To ostatnie jest szczególnie dobrą wiadomością dla Europy, ponieważ pozwoli amerykańskim siłom zbrojnym szybciej i z większym zapleczem materiałowym zaznaczyć swoją obecność w każdym możliwym punkcie świata.

Donald Trump prezentuje plan "Złotej Kopuły" w Gabinecie Owalnyn, 20 maja 2025 r. Staff/ Chip Somodevilla / Getty Images

Donald Trump prezentuje plan „Złotej Kopuły” w Gabinecie Owalnyn, 20 maja 2025 r.

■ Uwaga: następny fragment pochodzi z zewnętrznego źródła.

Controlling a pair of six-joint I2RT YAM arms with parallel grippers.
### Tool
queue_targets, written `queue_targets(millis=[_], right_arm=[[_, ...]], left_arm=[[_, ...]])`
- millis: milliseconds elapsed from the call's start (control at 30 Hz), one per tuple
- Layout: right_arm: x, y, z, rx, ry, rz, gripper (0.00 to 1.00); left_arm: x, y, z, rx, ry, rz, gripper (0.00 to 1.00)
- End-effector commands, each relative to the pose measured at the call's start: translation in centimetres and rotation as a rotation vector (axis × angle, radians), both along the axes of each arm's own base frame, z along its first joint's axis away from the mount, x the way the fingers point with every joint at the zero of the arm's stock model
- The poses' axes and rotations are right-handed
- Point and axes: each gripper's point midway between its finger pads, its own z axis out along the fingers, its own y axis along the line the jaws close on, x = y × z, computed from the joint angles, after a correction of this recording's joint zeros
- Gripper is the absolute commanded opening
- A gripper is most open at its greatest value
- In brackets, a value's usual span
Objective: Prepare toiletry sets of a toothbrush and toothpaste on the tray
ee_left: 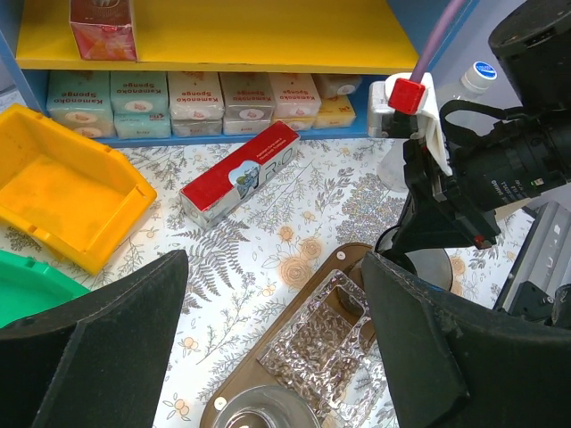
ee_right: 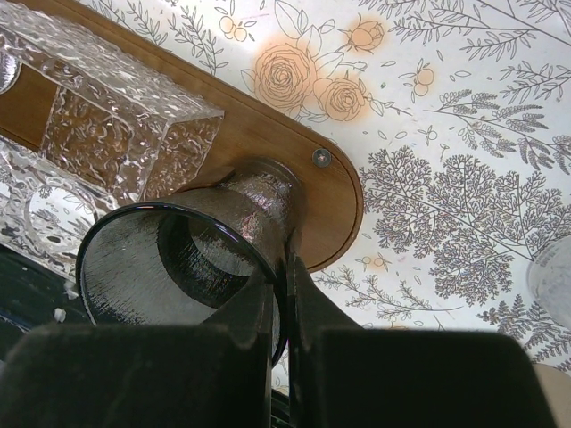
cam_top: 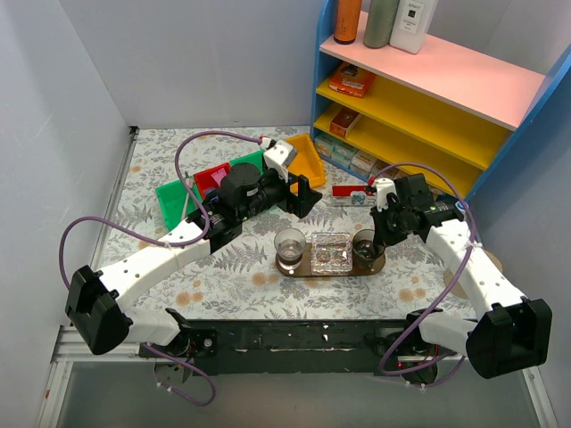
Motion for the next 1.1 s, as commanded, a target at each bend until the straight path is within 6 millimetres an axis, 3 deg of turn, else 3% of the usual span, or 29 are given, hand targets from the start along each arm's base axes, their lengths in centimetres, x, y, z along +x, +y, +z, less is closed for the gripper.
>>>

Jak ważna może być interwencja amerykańskich okrętów wojennych, widać było na przykład w październiku 2024 r., kiedy to amerykańskie okręty wojenne za pomocą swoich systemów uzbrojenia pomogły powstrzymać irańską ofensywę na Izrael. Albo kiedy chroniły ważną dla handlu morskiego cieśninę Ormuz przed rakietami jemeńskiego ruchu Huti.

Z tego samego powodu dobrą wiadomością są nowe środki finansowe dla rodzin amerykańskich żołnierzy. Opieka nad dziećmi i nowoczesne mieszkania (meble mają być wymieniane co dziesięć lat, a nie co 32 lata) mają uatrakcyjnić życie żołnierzy i utrzymać wysoką liczbę rekrutów. Zachód potrzebuje amerykańskich żołnierzy, dopóki podżegacze wojenni, tacy jak Władimir Putin, chcą zniszczyć porządek międzynarodowy.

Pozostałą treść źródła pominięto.